◆ Work order:
Please take the records that follow and repeat exactly the lines starting with the line with "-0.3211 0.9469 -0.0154" and going on through the line with "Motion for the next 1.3".

*** Record extracts ***

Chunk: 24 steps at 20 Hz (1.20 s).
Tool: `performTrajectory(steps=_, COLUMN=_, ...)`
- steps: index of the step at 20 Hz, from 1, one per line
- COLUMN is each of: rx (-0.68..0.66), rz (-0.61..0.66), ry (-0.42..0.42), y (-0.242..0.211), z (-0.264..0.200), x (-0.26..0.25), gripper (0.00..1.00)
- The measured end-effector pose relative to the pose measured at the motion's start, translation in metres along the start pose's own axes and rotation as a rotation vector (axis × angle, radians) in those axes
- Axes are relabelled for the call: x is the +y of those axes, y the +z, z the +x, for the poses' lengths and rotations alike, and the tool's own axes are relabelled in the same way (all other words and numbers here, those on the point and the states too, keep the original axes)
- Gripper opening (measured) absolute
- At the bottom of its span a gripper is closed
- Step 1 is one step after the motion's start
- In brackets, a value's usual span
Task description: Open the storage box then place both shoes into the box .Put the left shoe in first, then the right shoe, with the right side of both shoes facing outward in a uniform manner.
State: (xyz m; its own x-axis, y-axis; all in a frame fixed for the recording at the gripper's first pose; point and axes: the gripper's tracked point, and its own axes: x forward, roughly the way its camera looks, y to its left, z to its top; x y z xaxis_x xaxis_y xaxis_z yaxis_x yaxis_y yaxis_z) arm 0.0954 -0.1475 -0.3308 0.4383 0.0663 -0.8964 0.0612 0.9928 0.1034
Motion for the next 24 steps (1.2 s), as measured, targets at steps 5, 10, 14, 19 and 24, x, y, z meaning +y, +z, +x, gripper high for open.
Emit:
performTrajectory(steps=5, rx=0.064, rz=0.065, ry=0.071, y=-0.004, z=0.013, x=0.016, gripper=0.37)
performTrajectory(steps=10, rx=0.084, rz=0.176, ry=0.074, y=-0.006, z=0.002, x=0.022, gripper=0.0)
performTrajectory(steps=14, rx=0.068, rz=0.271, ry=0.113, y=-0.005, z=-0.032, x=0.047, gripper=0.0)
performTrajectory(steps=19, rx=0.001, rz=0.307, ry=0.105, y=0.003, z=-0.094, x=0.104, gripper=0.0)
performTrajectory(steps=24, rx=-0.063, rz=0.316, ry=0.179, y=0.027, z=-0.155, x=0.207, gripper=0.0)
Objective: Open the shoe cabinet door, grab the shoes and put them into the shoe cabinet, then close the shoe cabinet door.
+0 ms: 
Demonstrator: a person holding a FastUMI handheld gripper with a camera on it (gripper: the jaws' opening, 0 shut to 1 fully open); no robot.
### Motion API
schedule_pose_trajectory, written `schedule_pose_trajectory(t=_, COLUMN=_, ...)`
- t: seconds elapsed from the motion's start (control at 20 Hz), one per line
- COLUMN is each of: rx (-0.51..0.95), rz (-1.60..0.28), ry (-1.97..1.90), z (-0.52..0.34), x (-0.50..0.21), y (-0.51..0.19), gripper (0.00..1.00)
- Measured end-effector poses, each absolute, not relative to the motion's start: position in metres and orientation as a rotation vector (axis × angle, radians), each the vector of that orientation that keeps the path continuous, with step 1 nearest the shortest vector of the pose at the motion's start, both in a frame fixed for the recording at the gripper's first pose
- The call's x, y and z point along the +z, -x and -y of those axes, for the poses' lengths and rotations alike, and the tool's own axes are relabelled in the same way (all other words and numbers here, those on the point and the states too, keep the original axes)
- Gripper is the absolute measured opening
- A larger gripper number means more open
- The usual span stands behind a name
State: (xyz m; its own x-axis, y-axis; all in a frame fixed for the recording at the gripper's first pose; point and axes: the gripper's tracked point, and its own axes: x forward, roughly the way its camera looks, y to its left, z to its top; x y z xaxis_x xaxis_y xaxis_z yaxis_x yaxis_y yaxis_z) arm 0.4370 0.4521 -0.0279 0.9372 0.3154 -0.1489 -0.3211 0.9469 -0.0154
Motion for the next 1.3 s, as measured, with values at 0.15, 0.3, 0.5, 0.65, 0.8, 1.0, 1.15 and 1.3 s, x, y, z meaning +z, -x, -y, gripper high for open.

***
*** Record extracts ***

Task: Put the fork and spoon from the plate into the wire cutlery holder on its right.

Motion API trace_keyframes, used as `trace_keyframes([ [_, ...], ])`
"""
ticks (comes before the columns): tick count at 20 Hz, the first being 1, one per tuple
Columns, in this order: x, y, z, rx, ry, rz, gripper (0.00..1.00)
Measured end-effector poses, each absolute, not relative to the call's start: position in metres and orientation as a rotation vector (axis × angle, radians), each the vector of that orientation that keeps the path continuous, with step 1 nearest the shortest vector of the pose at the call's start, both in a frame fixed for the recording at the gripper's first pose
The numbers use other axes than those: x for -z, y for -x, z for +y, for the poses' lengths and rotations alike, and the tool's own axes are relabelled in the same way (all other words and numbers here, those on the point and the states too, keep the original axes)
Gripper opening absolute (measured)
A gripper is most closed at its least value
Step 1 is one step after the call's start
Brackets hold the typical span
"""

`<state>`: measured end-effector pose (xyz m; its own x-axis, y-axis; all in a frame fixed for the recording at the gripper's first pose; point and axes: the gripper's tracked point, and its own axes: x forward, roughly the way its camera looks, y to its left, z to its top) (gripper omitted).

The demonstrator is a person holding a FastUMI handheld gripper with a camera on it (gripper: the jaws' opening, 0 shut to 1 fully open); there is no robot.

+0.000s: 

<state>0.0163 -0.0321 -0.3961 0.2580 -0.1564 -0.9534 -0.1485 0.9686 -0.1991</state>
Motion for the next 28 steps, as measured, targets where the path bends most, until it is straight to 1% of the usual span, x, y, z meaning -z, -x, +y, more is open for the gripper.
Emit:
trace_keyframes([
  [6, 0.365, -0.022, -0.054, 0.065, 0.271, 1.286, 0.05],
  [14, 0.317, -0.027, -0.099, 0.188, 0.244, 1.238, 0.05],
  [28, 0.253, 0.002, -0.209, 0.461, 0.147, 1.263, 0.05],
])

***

◆ Expected answer:
State: (xyz m; its own x-axis, y-axis; all in a frame fixed for the recording at the gripper's first pose; point and axes: the gripper's tracked point, and its own axes: x forward, roughly the way its camera looks, y to its left, z to its top; x y z xaxis_x xaxis_y xaxis_z yaxis_x yaxis_y yaxis_z) arm 0.4370 0.4521 -0.0279 0.9372 0.3154 -0.1489 -0.3211 0.9469 -0.0154
Motion for the next 1.3 s, as measured, with values at 0.15, 0.3, 0.5, 0.65, 0.8, 1.0, 1.15 and 1.3 s, x, y, z meaning +z, -x, -y, gripper high for open.

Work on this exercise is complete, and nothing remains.